Detailed Analysis of the Scope, Claims, and Patent Landscape of U.S. Patent 4,724,231

Introduction

United States Patent 4,724,231 (the '231 patent) was granted on February 9, 1988, to inventors Roy C. Martin and William L. Satterfield, assigned to Ciba-Geigy Corporation (now part of Novartis). This patent pertains to a specific pharmaceutical composition involving a method for stabilizing and administering a certain class of drugs, notably antifungal compounds, with broad implications for drug formulation and delivery. A comprehensive understanding of its scope, claims, and the broader patent landscape is essential for stakeholders exploring the rights, licensing opportunities, or related developments in antifungal therapeutics.

Scope of the '231 Patent

The '231 patent broadly covers a novel formulation comprising an antifungal agent—particularly griseofulvin—mixed with a specific type of carrier or diluent that enhances stability and bioavailability. It aims to improve upon prior formulations by providing a stable, homogeneous composition suitable for oral administration, characterized by enhanced pharmacokinetics and shelf life. The scope encompasses:

Pharmaceutical compositions containing griseofulvin or similar antifungal agents.
Formulation processes that improve stability, solubility, and bioavailability.
Methods of preparing such compositions, including mixing and solvent techniques.
Uses in treating fungal infections with these formulations.

The patent emphasizes the use of certain carriers—such as polyethylene glycol (PEG)—to facilitate enhanced solubility and stability. Its claims are primarily directed toward oral solid and liquid formulations optimized for therapeutic efficacy.

Claims Analysis

The patent's claims define the legal boundaries of the invention. A review of these claims reveals:

Independent Claims

Claim 1: Focuses on a pharmaceutical composition comprising a therapeutically effective amount of griseofulvin dispersed within a specified carrier—most notably polyethylene glycol—with the composition exhibiting improved stability and dissolution properties.
Claim 2: Extends claim 1 by specifying the use of particular molecular weight PEGs, such as PEG 6000, emphasizing the importance of PEG's physical characteristics in achieving desired stability.
Claim 3: Encompasses methods of preparing the composition, involving specific steps like mixing griseofulvin with PEG and optional excipients under controlled conditions.

Dependent Claims

Claims 4–12: Provide additional limitations or embodiments, such as the inclusion of other carriers, particular dosage forms (e.g., capsules, suspensions), and storage conditions to maintain stability. They may specify ratios, formulations, or excipients that fine-tune the composition’s properties.

Key Aspects of Claims

Scope of Antifungal Agents: Though primarily covering griseofulvin, the claims may extend to other structurally similar antifungals, broadening the patent's reach.
Formulation Characteristics: Emphasis on improved pharmacokinetic profiles—solubility, stability, bioavailability)—distinguishing from prior art.
Method of Preparation: Claims also protect the processes, not just the end-product, ensuring coverage of manufacturing innovations.

Overall, the claims are designed to safeguard a broad class of PEG-based griseofulvin formulations, with provisions for process protections.
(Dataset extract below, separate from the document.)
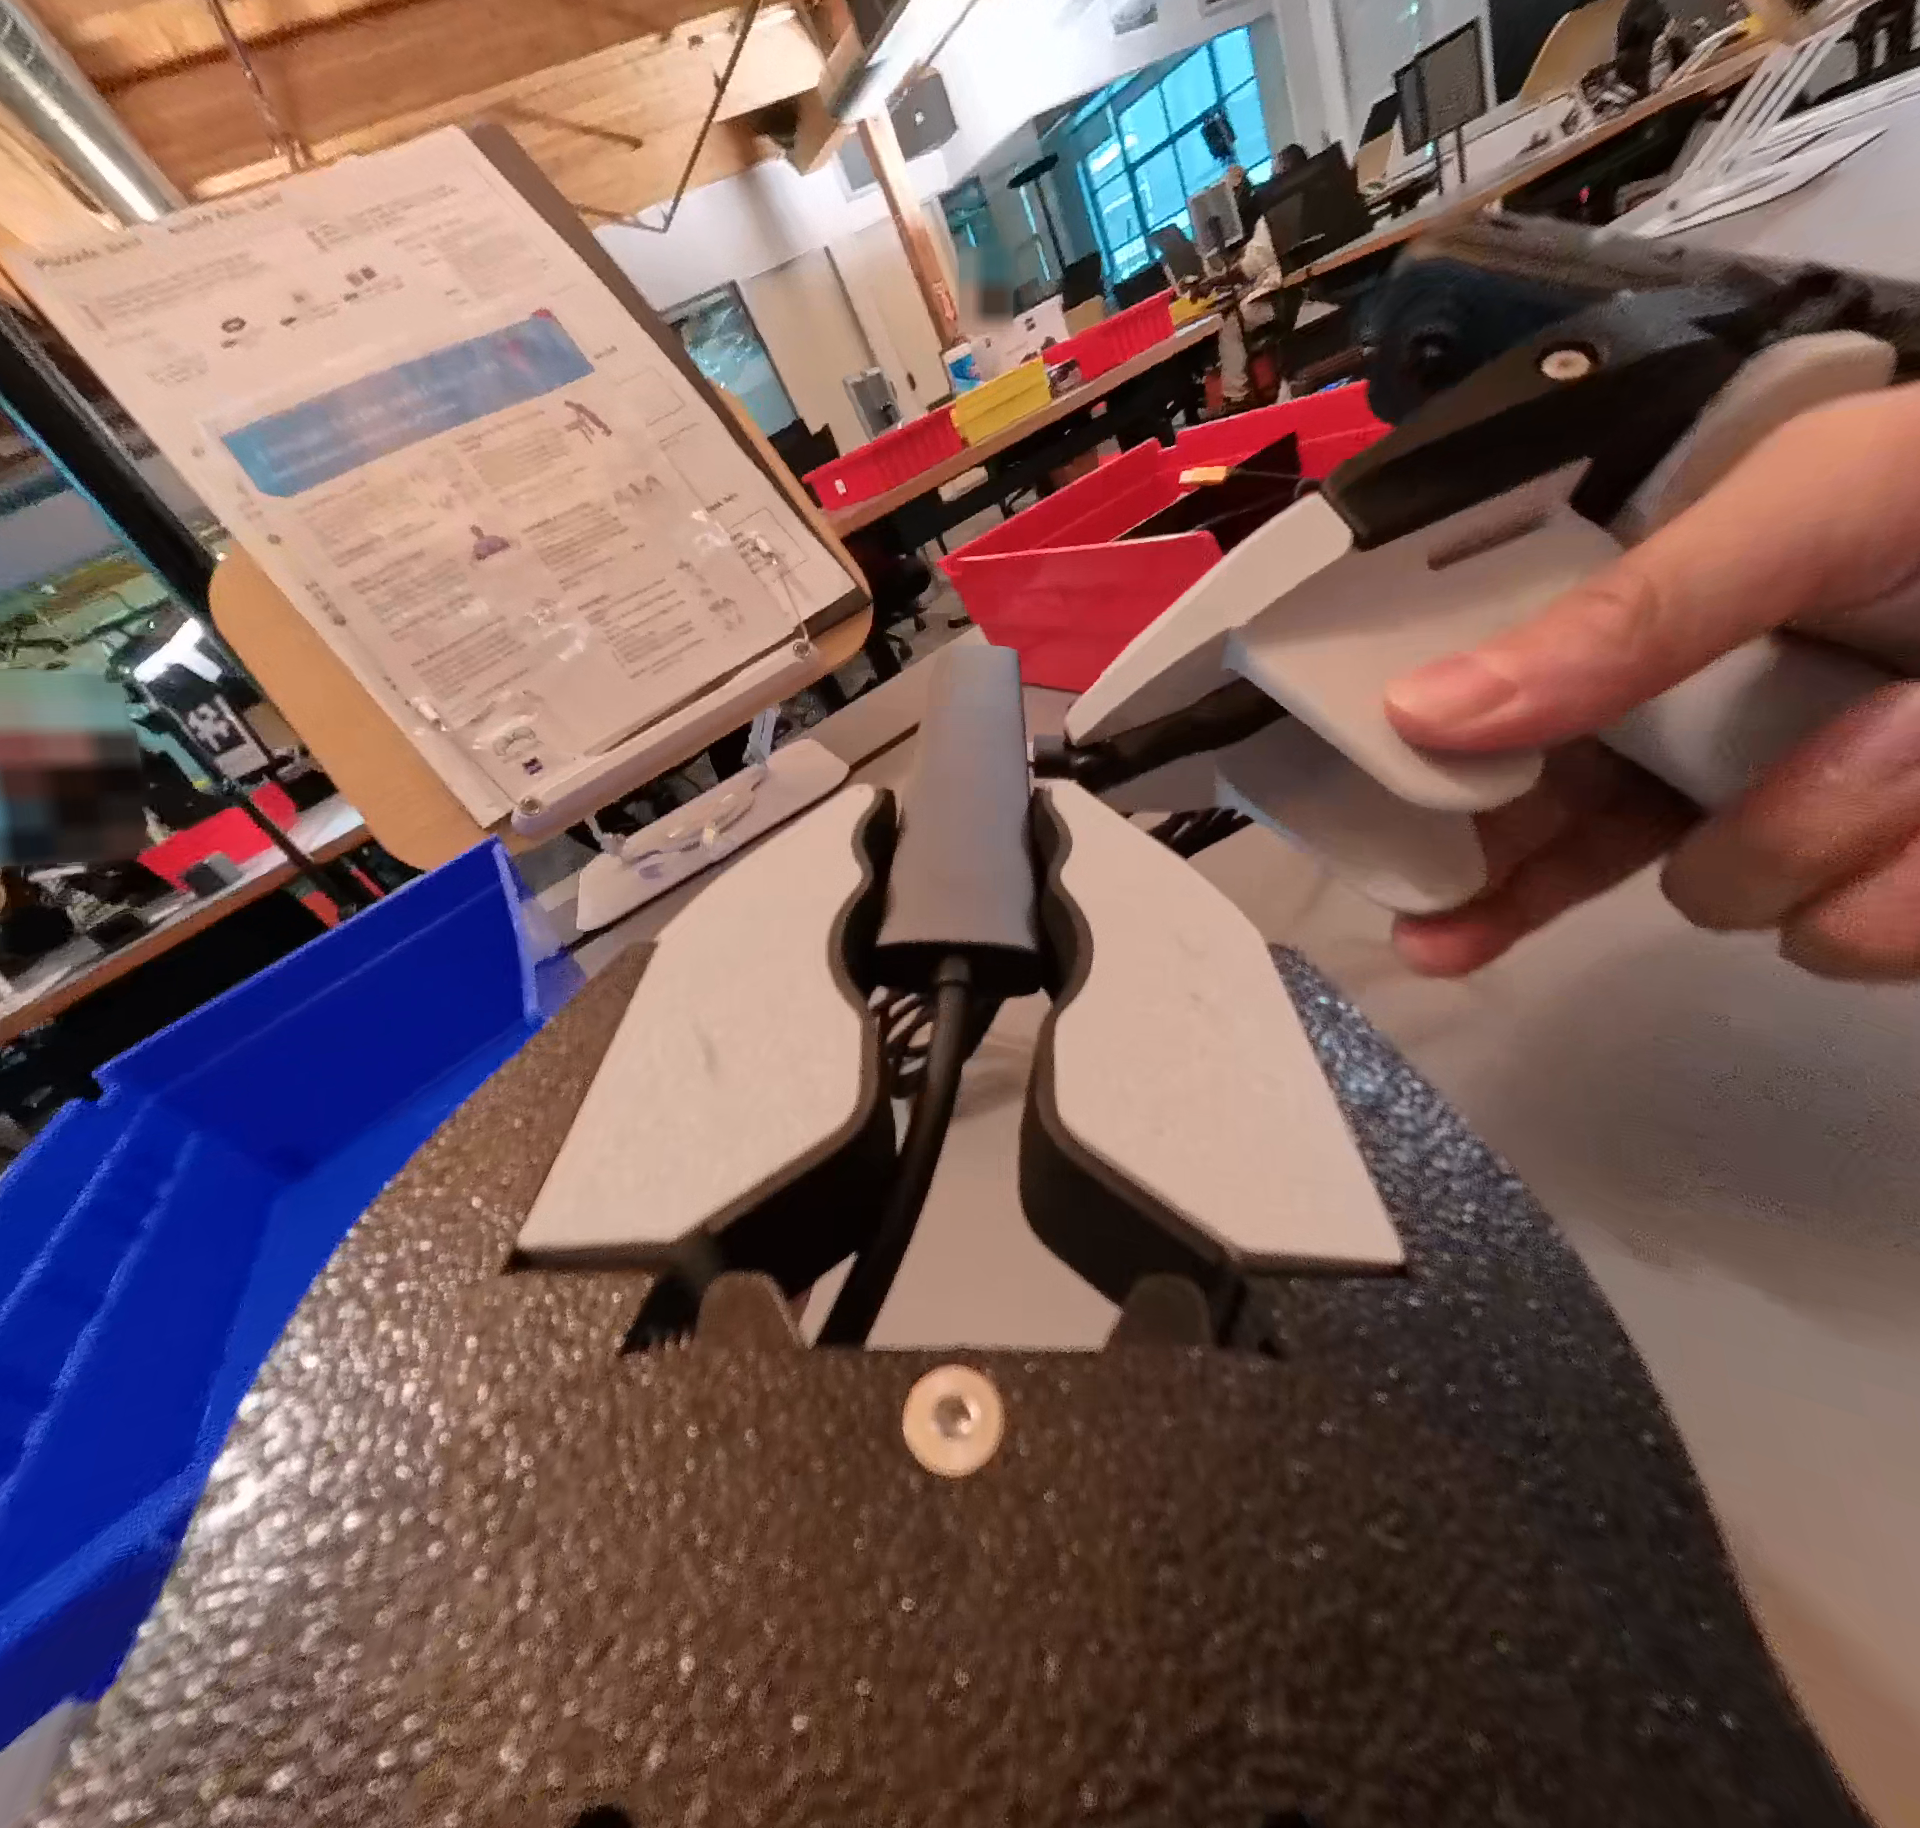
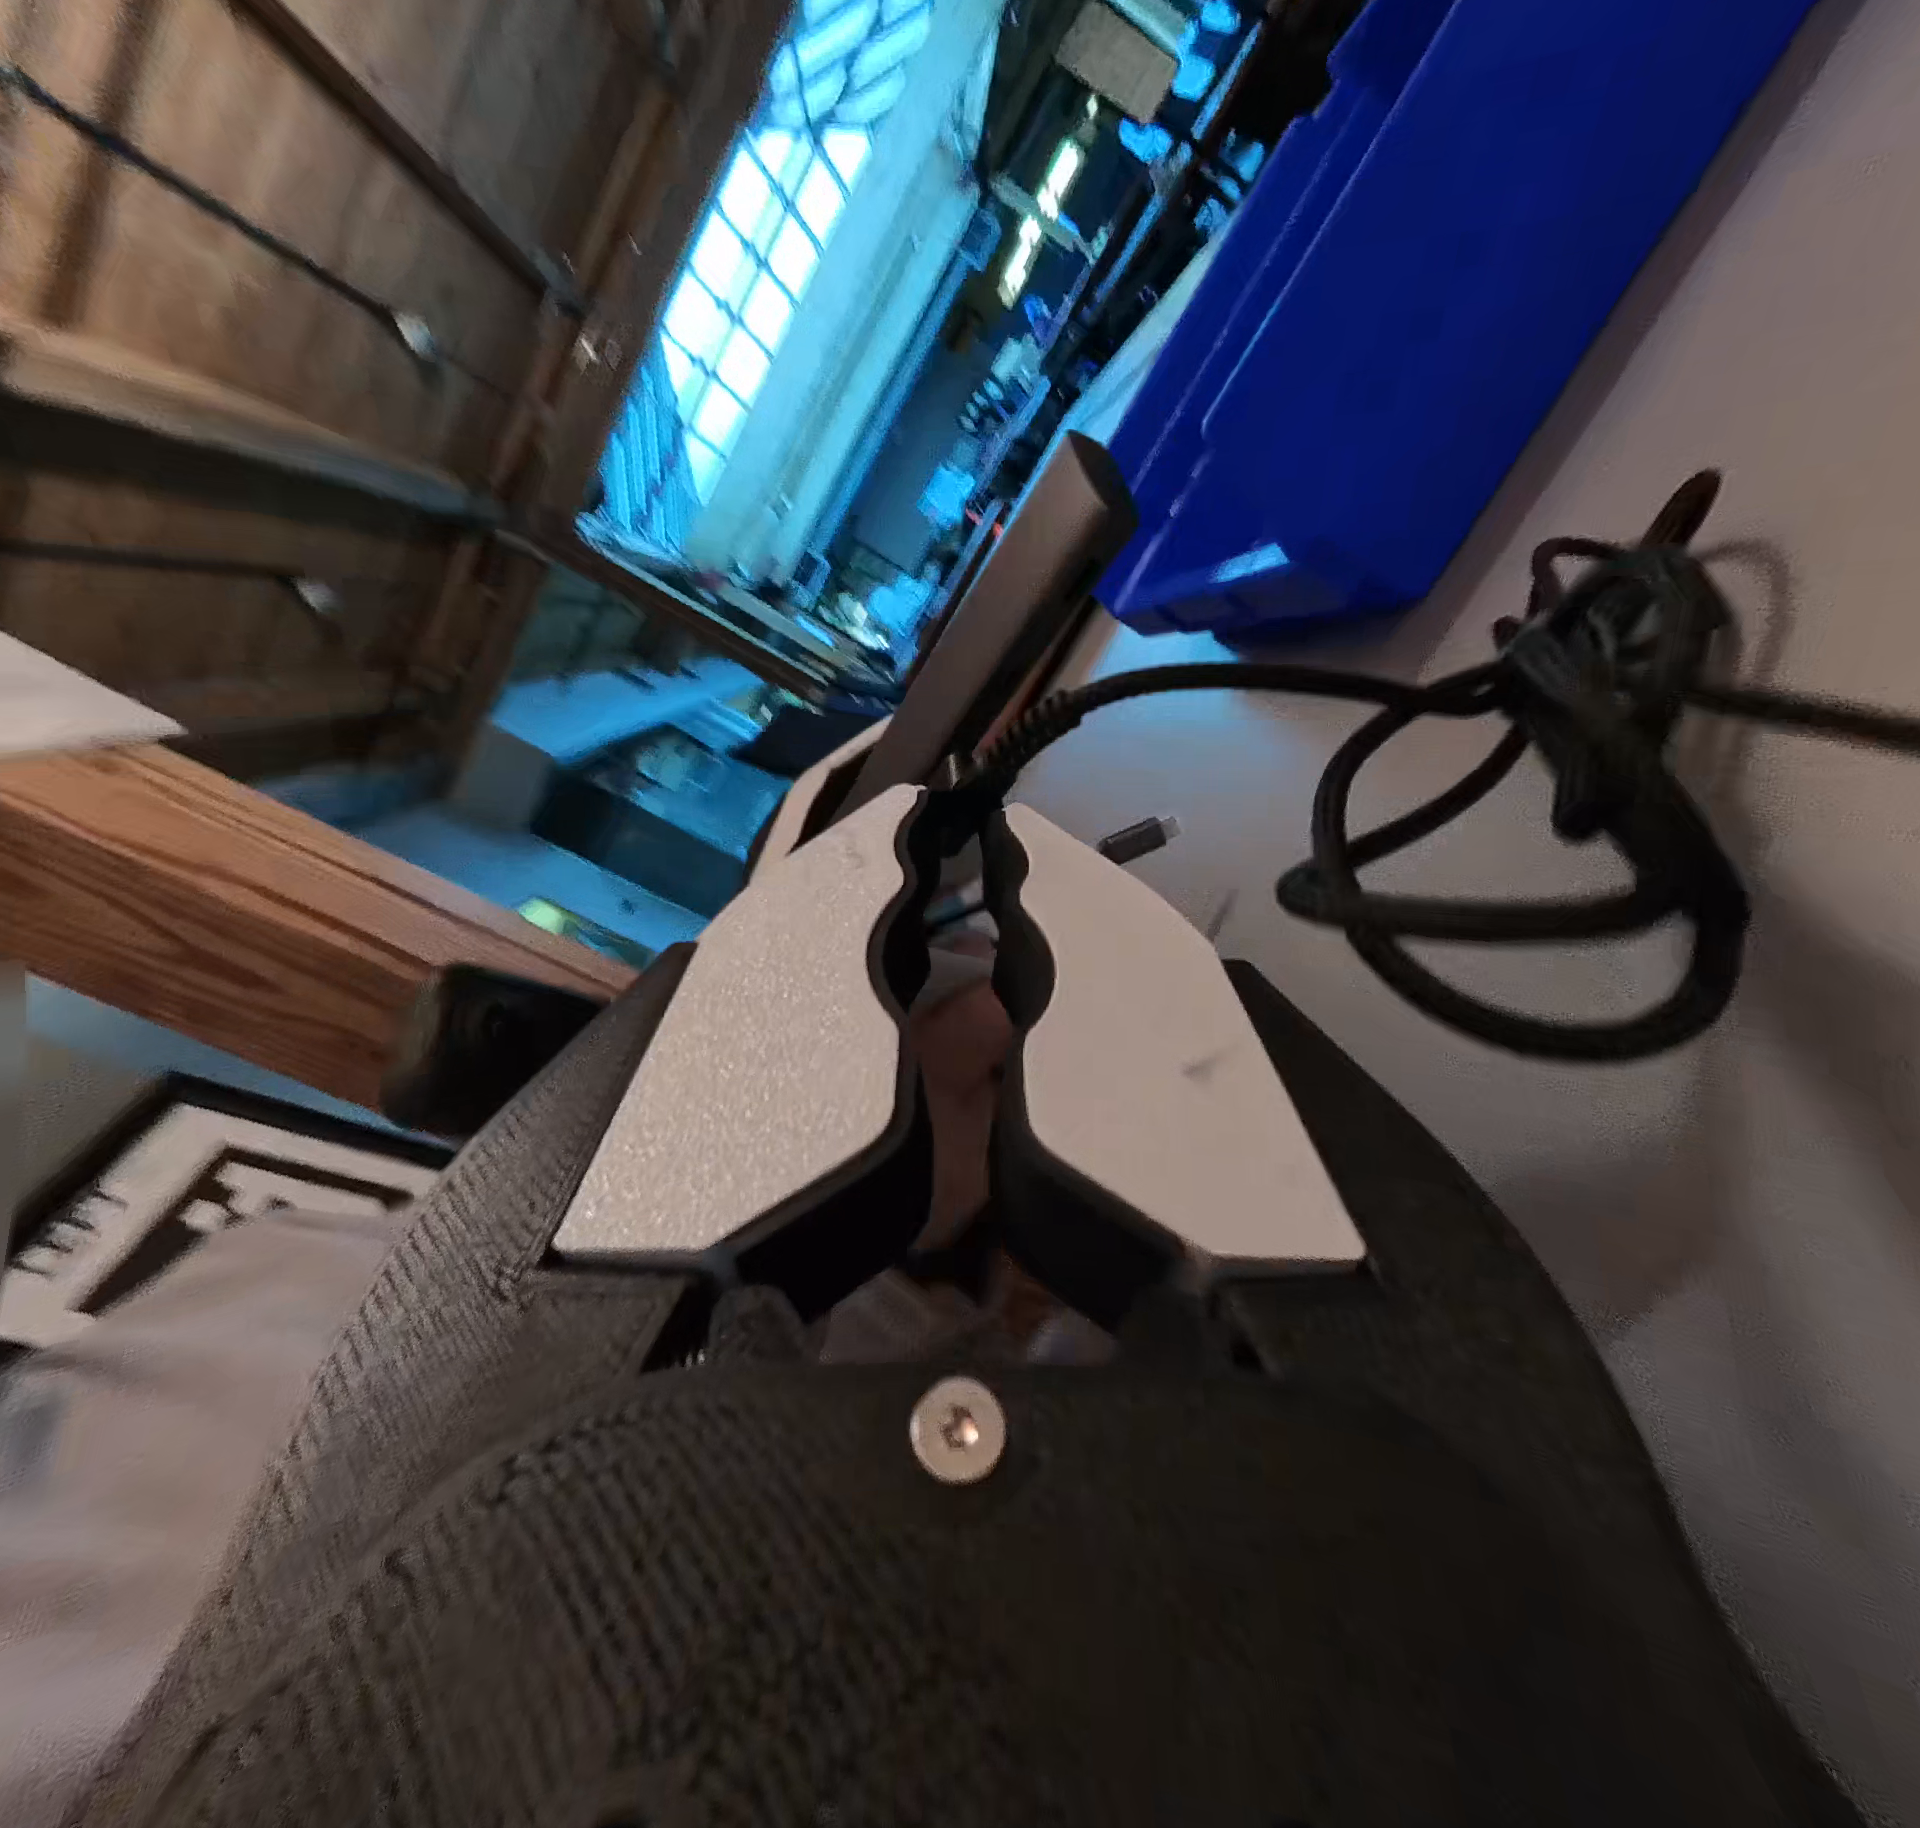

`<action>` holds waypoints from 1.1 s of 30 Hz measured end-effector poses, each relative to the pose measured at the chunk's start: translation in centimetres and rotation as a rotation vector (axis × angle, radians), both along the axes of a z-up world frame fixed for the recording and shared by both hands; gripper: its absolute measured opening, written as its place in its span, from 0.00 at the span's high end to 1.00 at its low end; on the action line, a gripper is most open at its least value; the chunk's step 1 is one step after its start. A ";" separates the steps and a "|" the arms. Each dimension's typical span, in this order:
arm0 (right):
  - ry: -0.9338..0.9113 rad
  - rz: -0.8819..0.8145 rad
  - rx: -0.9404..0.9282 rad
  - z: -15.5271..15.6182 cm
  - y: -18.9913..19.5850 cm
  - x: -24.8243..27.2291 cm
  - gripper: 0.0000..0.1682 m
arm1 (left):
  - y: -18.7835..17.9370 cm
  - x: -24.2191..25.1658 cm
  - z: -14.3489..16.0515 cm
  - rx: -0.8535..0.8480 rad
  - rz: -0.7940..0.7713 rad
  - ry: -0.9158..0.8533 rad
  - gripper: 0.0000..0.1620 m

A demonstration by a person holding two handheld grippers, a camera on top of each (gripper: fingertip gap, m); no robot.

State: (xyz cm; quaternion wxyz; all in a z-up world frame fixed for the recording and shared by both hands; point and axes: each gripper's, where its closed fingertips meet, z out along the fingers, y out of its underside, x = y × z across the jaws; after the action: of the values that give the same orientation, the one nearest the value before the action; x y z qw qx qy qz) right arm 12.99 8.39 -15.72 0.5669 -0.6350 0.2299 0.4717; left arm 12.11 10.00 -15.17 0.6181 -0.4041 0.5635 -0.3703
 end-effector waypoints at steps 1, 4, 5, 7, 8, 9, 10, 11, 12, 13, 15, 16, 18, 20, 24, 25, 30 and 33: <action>0.052 -0.017 0.012 -0.1 0.3 -0.1 0.94 | 0.3 -0.1 -0.1 -0.007 0.007 0.005 0.84; 0.052 -0.031 0.011 -0.7 0.6 -0.1 0.94 | 0.6 -0.1 -0.6 -0.027 0.008 0.017 0.84; 0.045 -0.015 0.013 -0.5 0.5 0.0 0.94 | 0.6 -0.1 -0.6 -0.031 -0.001 0.015 0.84; -0.036 0.017 0.002 -0.1 0.4 0.2 0.94 | 0.5 -0.1 -0.3 -0.047 -0.017 0.003 0.84; -0.044 0.022 0.001 0.1 0.7 0.3 0.94 | 0.7 -0.1 -0.1 -0.061 -0.004 -0.004 0.84; -0.027 0.025 0.000 0.2 0.9 0.1 0.94 | 1.1 -0.2 0.0 -0.085 0.013 -0.013 0.84; -0.033 0.030 -0.029 -0.4 1.0 -0.4 0.95 | 2.6 -0.6 0.2 -0.110 0.084 -0.024 0.85; -0.082 0.051 -0.072 -1.6 0.5 -1.1 0.93 | 5.1 -1.3 0.4 -0.132 0.171 -0.035 0.85; -0.080 0.042 -0.086 -2.3 -0.1 -1.3 0.95 | 7.3 -2.0 0.7 -0.180 0.201 -0.046 0.85; 0.010 -0.012 -0.035 -1.7 -0.7 -0.5 0.95 | 8.6 -2.5 1.4 -0.247 0.186 -0.067 0.85; 0.074 -0.098 0.037 -0.5 -1.4 1.7 0.95 | 8.1 -2.9 3.1 -0.289 0.137 -0.121 0.85; 0.021 -0.115 0.019 -0.4 -1.4 2.3 0.95 | 7.0 -2.8 3.5 -0.256 0.120 -0.124 0.85; -0.071 -0.108 0.032 1.8 -1.8 2.6 0.95 | 5.1 -2.4 3.8 -0.159 0.099 -0.123 0.85; -0.202 -0.136 0.033 4.7 -2.9 3.6 0.95 | 4.6 -2.2 3.6 -0.136 0.081 -0.120 0.85; -0.384 -0.193 0.017 9.9 -5.8 8.0 0.95 | 5.9 -2.1 2.9 -0.205 0.077 -0.101 0.85; -0.410 -0.208 0.009 10.9 -6.5 9.3 0.95 | 6.3 -2.3 2.8 -0.216 0.082 -0.104 0.85; -0.382 -0.317 0.080 15.4 -9.2 15.9 0.95 | 7.3 -2.6 2.7 -0.239 0.086 -0.105 0.85; -0.355 -0.426 0.078 15.5 -10.7 20.7 0.95 | 7.2 -2.4 2.4 -0.236 0.080 -0.098 0.85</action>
State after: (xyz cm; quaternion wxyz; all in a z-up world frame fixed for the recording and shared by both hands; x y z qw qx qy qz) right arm 33.71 -2.27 -0.20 0.7086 -0.6229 0.2370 0.2319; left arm 9.69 17.18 -12.81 0.6072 -0.4776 0.4686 -0.4285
Patent Landscape and Prior Art Context

Pre-Existing Art and Innovation

Before the '231 patent, formulations of griseofulvin faced issues with poor solubility and stability, resulting in inconsistent bioavailability. Existing patents and literature attempted to address these via various carriers, such as oily suspensions and other solvent systems. However, these often suffered from limited stability or complex manufacturing processes.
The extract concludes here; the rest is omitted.